Is it possible to have WarmData stored partially on local indexers' storage and partially on remote storage?
My total retention period is 90 days but I would like to keep data for the first 45 days on local indexers as warm buckets and then send the warm buckets to AWS S3 bucket to store for another 45 days.
I am using the below settings and the data sent to the S3 afrer 90 days and is stored in frozen instead of warm or cold. How can I set warm or cold data in S3?
[default]
remotePath = volume:remote_store/$_index_name
repFactor = auto
frozenTimePeriodInSecs = 7776000
If I change the frozenTimePeriodInSecs = 1555200 (45 days) the data will be sent to S3 after 45 days but it will be sent in frozen buckets. I need to send data either as warm or cold buckets.
If I setup
[volume:local_store]
maxVolumeDataSizeMB = 1000000
That will send data to S3 only after filling 1 TB in local storage.
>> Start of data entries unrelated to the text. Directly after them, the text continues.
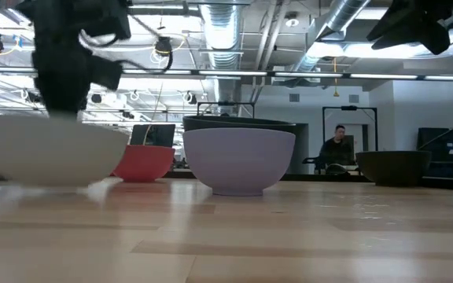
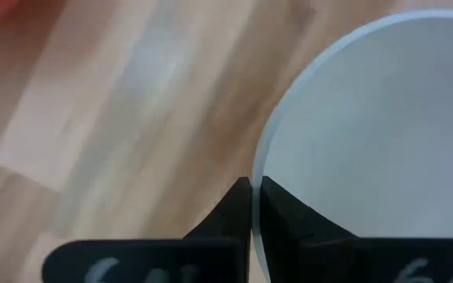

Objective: Nest bowls inside each other
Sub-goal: Stack the left white bowl on top of the black bowl

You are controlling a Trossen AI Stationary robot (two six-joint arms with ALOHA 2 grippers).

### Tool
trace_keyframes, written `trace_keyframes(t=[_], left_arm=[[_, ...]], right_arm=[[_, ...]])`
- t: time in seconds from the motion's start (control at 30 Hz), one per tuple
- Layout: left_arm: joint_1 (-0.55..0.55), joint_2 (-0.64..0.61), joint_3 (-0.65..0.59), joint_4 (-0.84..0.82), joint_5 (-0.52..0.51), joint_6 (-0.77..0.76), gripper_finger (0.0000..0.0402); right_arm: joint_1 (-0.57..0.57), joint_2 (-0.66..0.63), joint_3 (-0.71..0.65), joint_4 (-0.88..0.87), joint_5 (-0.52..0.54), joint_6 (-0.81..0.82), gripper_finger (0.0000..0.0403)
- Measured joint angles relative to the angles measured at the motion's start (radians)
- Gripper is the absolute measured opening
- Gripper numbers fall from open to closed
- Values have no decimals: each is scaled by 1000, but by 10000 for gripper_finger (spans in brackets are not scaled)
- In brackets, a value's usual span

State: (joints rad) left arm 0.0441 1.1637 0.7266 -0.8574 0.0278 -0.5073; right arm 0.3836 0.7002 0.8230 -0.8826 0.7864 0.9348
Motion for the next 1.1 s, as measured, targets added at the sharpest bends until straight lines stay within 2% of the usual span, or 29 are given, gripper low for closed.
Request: trace_keyframes(t=[0.17, 0.3, 0.53, 0.73, 0.87, 1.1], left_arm=[[0, 9, 182, -83, 3, -12, 2], [0, 88, 399, -179, -23, 15, 1], [-15, 434, 795, -412, -74, 185, 1], [-15, 668, 1084, -428, -118, 352, 0], [9, 763, 1185, -420, -122, 439, 0], [26, 843, 1196, -326, -84, 514, 0]], right_arm=[[0, 0, 0, -4, 0, 0, 138], [0, 0, 0, -8, 0, -1, 138], [0, 0, 0, -30, 0, -1, 138], [0, 0, 0, -29, 0, 0, 138], [1, 0, 0, -20, -3, 0, 138], [2, 0, 0, -14, -30, 1, 138]])
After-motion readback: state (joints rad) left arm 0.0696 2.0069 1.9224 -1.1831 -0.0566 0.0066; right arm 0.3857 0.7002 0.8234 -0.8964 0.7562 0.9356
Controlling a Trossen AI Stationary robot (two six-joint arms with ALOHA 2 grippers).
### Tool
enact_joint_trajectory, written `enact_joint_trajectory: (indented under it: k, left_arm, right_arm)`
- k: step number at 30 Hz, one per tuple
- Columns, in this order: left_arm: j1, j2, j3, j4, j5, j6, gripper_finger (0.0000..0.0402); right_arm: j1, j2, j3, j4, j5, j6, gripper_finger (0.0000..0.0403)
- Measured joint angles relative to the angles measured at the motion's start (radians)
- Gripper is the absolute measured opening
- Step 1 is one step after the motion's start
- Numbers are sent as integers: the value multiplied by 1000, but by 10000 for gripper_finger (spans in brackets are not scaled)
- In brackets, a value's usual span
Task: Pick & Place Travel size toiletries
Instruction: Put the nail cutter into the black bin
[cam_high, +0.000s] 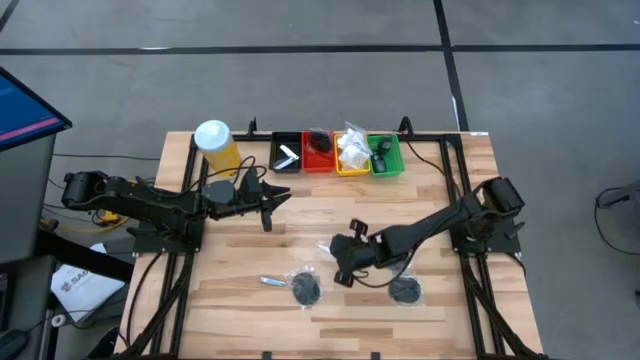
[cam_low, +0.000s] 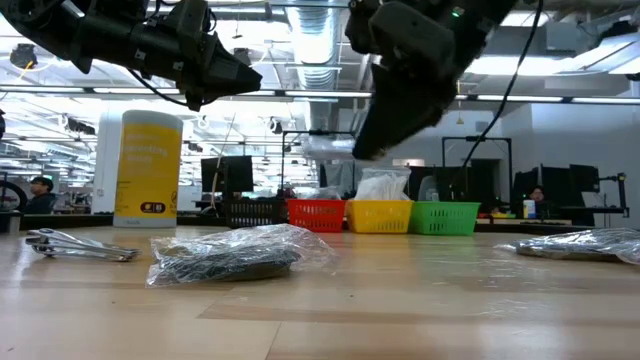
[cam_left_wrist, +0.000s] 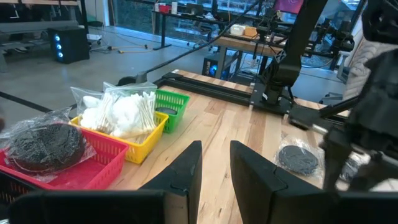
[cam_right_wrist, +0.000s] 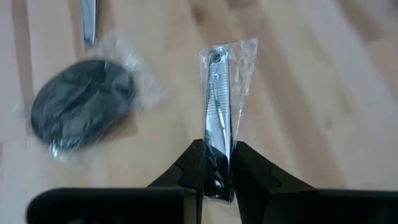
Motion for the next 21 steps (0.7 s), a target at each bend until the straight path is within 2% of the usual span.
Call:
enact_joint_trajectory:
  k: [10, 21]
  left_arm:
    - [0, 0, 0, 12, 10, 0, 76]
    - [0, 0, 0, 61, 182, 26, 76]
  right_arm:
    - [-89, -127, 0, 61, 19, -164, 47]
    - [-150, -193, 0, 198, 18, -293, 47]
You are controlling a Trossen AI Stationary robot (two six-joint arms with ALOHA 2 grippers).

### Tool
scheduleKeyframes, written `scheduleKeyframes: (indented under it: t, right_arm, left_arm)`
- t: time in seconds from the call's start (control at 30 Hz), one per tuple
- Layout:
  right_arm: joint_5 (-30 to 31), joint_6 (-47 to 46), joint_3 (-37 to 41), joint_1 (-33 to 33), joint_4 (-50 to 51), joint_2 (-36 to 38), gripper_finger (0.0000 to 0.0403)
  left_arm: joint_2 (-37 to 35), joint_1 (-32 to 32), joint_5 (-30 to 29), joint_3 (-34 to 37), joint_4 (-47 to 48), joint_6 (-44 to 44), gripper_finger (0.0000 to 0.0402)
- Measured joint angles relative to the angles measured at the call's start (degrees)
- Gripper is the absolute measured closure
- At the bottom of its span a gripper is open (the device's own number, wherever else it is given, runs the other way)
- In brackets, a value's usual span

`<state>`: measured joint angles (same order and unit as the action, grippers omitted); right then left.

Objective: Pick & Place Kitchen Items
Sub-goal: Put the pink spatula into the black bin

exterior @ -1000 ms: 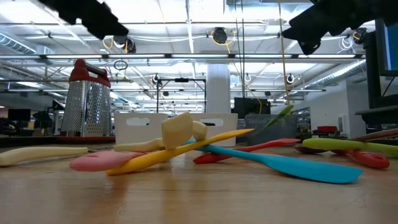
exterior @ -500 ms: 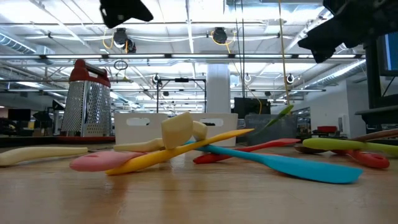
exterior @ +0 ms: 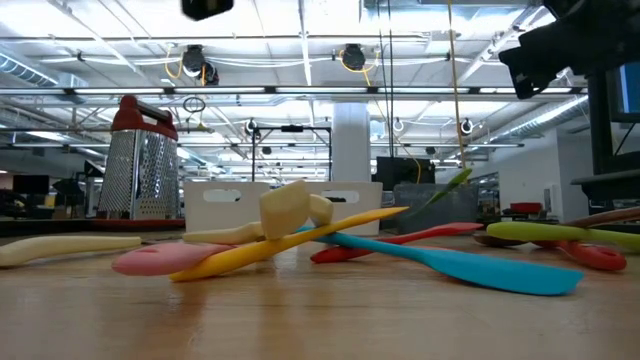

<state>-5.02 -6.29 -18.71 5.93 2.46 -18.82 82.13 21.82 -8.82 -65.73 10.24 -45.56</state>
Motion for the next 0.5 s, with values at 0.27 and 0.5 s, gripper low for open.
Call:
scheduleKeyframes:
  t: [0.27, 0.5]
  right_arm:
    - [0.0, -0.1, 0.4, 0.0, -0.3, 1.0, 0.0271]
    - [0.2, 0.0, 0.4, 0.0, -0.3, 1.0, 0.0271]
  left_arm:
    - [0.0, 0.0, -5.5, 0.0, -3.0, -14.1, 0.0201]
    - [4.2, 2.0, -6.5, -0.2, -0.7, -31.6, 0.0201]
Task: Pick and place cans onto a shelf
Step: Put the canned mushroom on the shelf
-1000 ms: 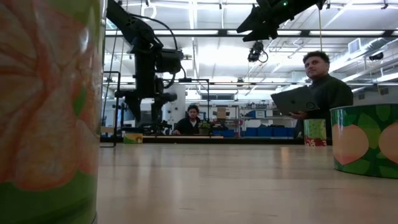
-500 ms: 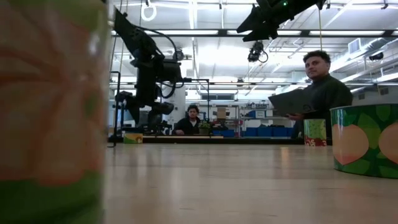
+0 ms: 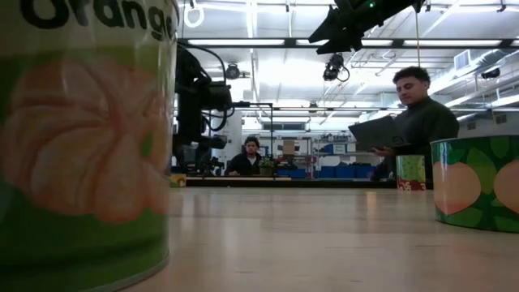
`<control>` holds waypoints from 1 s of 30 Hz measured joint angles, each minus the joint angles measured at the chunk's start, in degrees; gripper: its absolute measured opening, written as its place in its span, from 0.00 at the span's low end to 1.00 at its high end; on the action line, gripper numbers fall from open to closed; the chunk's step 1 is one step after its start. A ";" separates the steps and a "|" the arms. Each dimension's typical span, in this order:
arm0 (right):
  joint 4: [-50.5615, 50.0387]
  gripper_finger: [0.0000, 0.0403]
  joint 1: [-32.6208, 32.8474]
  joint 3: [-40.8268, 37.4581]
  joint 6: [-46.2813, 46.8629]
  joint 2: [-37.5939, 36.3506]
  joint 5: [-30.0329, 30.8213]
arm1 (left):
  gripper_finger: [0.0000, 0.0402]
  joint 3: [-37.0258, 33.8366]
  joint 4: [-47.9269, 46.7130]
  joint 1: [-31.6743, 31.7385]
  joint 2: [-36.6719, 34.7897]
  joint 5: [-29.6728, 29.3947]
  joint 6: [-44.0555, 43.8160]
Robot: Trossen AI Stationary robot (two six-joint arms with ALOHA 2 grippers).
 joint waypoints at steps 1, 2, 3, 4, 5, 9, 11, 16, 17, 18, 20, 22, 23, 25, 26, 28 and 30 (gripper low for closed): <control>0.00 0.86 0.00 0.00 0.00 0.00 0.00 | 0.43 0.00 -0.12 0.22 0.00 0.92 -0.18; 0.00 0.86 -0.02 0.00 0.00 0.00 0.00 | 0.43 0.00 -0.06 0.53 0.00 1.86 -0.49; 0.00 0.86 0.00 0.00 0.00 0.00 0.00 | 0.43 0.00 -0.12 0.83 0.00 2.89 -1.34; 0.00 0.86 0.00 0.00 0.00 0.00 0.00 | 0.43 0.00 -0.29 1.22 0.00 4.14 -2.05; -0.02 0.86 0.00 0.00 0.00 0.00 0.00 | 0.43 0.00 -0.44 1.66 0.00 5.28 -2.76; -0.01 0.86 0.00 0.00 0.00 0.00 0.00 | 0.43 0.05 -0.40 3.59 0.29 9.90 -5.58; -0.02 0.86 -0.01 0.00 0.00 0.00 0.00 | 0.43 0.13 -0.53 4.69 0.26 11.67 -6.10; 0.00 0.86 0.00 0.00 0.00 0.00 0.00 | 0.43 0.67 -1.62 5.99 0.22 13.53 -5.76; 0.00 0.86 -0.01 0.00 0.00 0.00 0.00 | 0.43 0.89 -2.17 6.00 0.26 13.62 -5.15; 0.00 0.86 0.00 0.00 0.00 0.00 0.00 | 0.43 1.01 -2.26 5.77 0.28 13.70 -4.75; 0.00 0.86 -0.01 0.00 0.00 0.00 0.00 | 0.43 1.20 -2.33 5.32 0.36 12.92 -4.53; 0.00 0.86 0.00 0.00 0.00 0.00 0.00 | 0.43 1.20 -2.49 4.91 0.39 11.56 -4.54; 0.00 0.86 0.00 0.00 0.02 0.00 0.00 | 0.43 1.20 -2.53 4.72 0.39 10.58 -4.56; 0.00 0.86 0.00 0.00 0.00 0.00 0.00 | 0.43 1.22 -2.78 4.35 0.39 7.96 -4.76; 0.00 0.86 0.00 0.00 0.00 0.00 0.00 | 0.43 1.22 -2.88 4.14 0.39 6.35 -4.82; -0.02 0.86 0.00 0.00 0.00 0.00 0.00 | 0.43 1.25 -3.09 4.03 0.39 4.02 -4.81; 0.00 0.86 0.00 0.00 0.00 0.00 0.00 | 0.43 1.23 -3.04 4.03 0.39 3.37 -4.78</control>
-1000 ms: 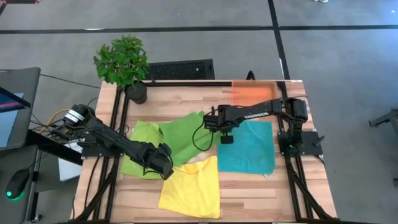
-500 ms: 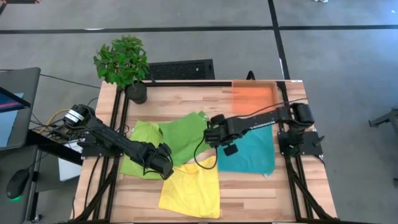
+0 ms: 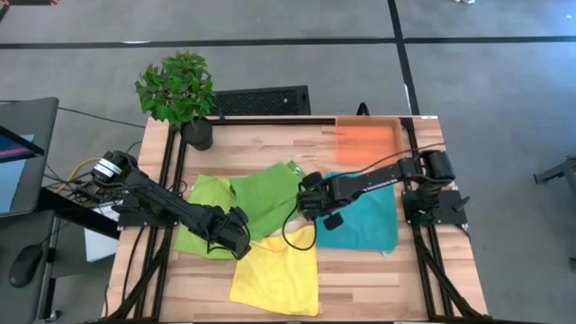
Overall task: Fold microfiber towels
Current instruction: Fold the green microfiber towel
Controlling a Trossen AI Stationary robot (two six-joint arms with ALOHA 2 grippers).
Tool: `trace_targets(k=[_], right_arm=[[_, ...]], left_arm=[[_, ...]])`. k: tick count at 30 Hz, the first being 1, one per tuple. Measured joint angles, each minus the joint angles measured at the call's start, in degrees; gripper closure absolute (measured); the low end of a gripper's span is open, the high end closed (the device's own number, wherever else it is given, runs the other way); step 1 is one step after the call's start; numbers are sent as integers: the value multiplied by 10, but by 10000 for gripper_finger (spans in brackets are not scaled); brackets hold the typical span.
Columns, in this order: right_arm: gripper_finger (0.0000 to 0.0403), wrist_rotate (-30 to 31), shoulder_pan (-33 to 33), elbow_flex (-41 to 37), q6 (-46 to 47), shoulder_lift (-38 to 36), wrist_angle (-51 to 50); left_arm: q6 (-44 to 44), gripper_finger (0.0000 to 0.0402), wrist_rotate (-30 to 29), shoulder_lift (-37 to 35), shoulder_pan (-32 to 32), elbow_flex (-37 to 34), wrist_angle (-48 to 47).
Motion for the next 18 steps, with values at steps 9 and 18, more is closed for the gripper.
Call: trace_targets(k=[9,18], right_arm=[[278,-62,-19,-1,-1,0,0],[278,-58,-19,-39,-4,0,31]], left_arm=[[0,401,0,0,0,0,0],[9,401,-3,0,0,0,0]])
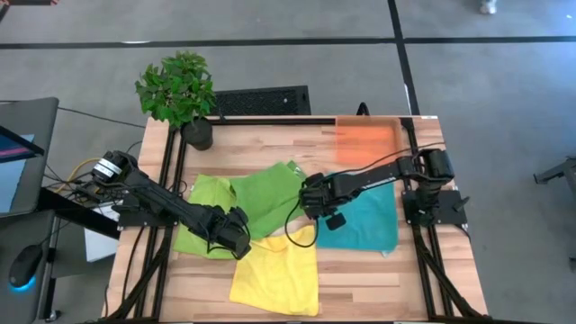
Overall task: Fold microfiber towels
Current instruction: Fold the green microfiber towel
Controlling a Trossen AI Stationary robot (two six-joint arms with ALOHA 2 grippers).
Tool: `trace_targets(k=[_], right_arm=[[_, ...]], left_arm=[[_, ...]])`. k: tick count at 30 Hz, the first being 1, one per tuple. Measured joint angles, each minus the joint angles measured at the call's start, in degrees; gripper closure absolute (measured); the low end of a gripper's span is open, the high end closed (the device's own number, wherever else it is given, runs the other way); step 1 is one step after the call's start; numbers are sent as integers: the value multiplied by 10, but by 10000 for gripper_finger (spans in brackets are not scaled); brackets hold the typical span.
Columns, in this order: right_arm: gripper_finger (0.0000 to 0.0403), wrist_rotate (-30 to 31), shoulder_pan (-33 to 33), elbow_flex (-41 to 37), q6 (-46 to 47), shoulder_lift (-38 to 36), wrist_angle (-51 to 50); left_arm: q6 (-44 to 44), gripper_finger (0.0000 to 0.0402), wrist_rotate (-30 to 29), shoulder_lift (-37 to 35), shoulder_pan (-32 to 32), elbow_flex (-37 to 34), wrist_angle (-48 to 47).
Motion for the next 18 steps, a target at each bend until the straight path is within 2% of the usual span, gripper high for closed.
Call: trace_targets(k=[2,7,14,18], right_arm=[[278,7,0,-5,0,0,8],[278,73,0,-11,0,0,26],[281,77,-2,-11,1,0,26],[306,77,-2,-11,15,0,26]], left_arm=[[0,401,-1,0,0,0,0],[0,401,-1,0,0,0,0],[0,401,-1,0,0,0,0],[0,401,0,0,0,0,0]])
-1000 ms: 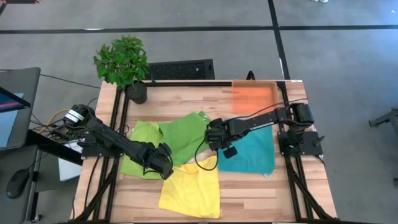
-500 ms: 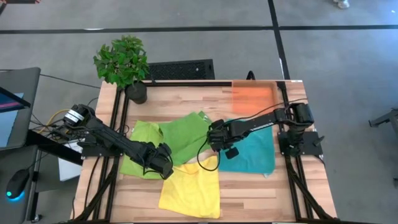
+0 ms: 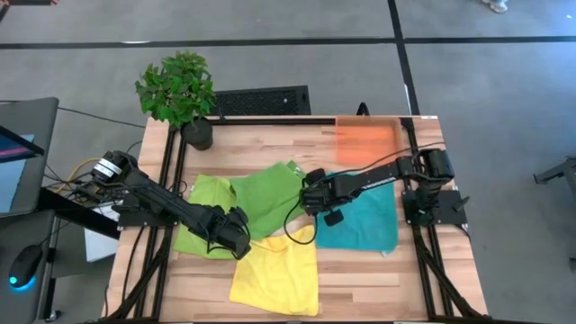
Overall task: Fold microfiber towels
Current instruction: Fold the green microfiber towel
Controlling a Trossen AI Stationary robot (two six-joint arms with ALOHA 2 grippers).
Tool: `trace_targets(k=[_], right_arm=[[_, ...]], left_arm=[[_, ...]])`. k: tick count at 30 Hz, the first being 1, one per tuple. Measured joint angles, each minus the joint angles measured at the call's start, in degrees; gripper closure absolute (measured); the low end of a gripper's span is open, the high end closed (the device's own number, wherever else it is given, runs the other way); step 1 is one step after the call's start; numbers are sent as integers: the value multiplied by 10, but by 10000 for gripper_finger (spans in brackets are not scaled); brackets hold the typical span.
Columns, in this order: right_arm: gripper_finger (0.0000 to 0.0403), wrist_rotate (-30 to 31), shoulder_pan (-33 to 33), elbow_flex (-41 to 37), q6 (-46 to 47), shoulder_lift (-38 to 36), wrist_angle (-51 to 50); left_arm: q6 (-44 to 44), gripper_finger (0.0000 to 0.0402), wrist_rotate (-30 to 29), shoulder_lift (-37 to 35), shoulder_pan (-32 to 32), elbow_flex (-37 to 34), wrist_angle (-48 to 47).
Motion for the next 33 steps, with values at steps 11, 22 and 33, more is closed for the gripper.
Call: trace_targets(k=[11,22,33], right_arm=[[392,-17,3,0,12,0,-1],[399,-14,5,51,32,0,-86],[397,33,0,116,9,0,-144]], left_arm=[[0,401,0,0,0,0,0],[9,401,-2,0,-9,0,41],[-47,401,36,0,-33,0,52]])
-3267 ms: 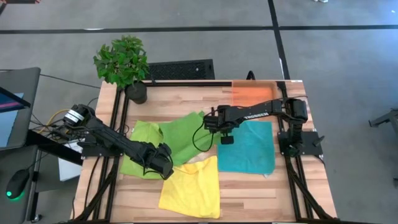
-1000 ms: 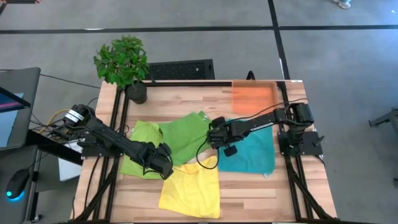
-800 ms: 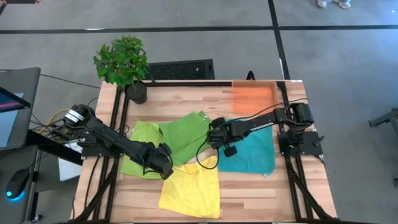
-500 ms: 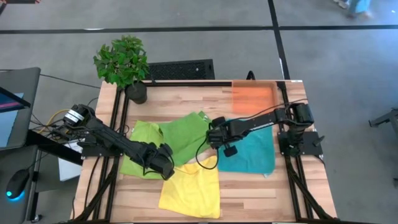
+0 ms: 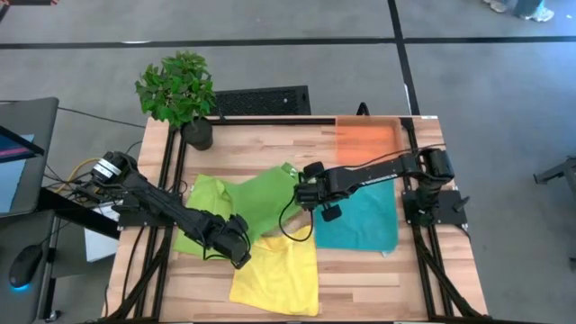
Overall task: Fold microfiber towels
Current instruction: Fold the green microfiber towel
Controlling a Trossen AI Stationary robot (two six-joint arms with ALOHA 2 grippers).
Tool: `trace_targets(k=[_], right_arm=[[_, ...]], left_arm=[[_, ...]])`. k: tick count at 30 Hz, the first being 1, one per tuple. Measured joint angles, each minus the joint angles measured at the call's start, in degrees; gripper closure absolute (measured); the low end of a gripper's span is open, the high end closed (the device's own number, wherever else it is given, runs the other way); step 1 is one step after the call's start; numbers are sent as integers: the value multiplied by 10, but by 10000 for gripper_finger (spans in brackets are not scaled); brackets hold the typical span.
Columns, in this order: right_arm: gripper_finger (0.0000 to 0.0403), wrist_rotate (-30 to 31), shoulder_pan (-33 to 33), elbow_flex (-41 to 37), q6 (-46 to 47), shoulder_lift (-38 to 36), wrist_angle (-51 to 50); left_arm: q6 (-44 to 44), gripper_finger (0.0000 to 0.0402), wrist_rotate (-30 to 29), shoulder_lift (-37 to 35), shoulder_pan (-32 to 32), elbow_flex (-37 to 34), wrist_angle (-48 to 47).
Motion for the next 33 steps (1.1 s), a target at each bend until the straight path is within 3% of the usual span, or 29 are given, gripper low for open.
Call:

How can I maintain a time based storage with 45 days on local storage and 45 days on remote storage?
"smartstore" and "AWS S3" are not the same thing. SmartStore (S2) is a Splunk feature that separates storage from compute. It relies on storage providers that follow the S3 standard, but does not have to use AWS. AWS S3 is just one provider of on-line storage, but it is not suitable for storing live Splunk indexes.
The reason S2 gets away with using AWS S3 for storing indexes is because it keeps a cache of indexed data local to the indexers. It's this cache that serves search requests; any data not in the cache has to be fetched from AWS before it can be searched.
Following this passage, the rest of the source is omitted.